• What is expected: Can you quote exactly the stretch of lines from the one with "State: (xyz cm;" through the final line of the material, both ends included?

=== Source data ===

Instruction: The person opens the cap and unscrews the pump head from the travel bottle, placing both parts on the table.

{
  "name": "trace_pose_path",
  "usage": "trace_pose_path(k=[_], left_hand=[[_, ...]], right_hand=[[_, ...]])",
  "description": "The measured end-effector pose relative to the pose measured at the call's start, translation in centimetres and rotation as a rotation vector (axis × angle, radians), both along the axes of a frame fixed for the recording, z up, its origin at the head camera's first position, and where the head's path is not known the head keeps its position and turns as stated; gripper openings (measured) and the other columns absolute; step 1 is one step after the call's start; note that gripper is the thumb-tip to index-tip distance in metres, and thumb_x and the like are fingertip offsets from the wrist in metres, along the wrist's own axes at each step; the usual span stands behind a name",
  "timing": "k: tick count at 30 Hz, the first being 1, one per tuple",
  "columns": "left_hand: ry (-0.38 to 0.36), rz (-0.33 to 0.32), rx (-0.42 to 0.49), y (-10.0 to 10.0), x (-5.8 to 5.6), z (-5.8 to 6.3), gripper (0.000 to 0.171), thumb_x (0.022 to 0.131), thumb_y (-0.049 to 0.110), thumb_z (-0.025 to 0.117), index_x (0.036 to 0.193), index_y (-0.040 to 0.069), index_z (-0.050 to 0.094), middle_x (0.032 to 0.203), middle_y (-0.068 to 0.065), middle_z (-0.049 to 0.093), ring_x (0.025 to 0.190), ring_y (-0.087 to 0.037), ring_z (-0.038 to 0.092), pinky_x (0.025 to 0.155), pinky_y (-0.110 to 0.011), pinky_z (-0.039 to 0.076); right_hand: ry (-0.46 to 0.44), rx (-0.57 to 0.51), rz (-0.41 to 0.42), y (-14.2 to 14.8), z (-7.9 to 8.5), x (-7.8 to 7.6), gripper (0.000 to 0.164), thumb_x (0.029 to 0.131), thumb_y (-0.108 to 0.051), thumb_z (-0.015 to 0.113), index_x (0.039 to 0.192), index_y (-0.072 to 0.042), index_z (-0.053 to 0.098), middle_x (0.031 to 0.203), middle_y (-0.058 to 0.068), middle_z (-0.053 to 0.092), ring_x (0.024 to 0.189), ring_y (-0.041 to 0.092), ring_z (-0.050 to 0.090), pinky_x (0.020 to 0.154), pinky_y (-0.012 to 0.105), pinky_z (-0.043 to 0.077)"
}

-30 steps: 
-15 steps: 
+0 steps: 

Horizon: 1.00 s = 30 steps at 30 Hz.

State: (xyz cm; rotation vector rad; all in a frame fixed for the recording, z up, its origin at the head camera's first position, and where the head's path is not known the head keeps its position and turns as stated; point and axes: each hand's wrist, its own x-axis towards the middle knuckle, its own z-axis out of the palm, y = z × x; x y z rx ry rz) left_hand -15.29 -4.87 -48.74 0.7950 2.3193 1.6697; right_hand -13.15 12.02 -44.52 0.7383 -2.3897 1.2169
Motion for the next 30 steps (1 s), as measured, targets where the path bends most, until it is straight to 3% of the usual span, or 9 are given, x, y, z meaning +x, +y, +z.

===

• Task result:
State: (xyz cm; rotation vector rad; all in a frame fixed for the recording, z up, its origin at the head camera's first position, and where the head's path is not known the head keeps its position and turns as stated; point and axes: each hand's wrist, its own x-axis towards the middle knuckle, its own z-axis out of the palm, y = z × x; x y z rx ry rz) left_hand -15.29 -4.87 -48.74 0.7950 2.3193 1.6697; right_hand -13.15 12.02 -44.52 0.7383 -2.3897 1.2169
Motion for the next 30 steps (1 s), as measured, targets where the path bends most, until it is straight to 3% of the usual span, or 9 are given, x, y, z meaning +x, +y, +z.

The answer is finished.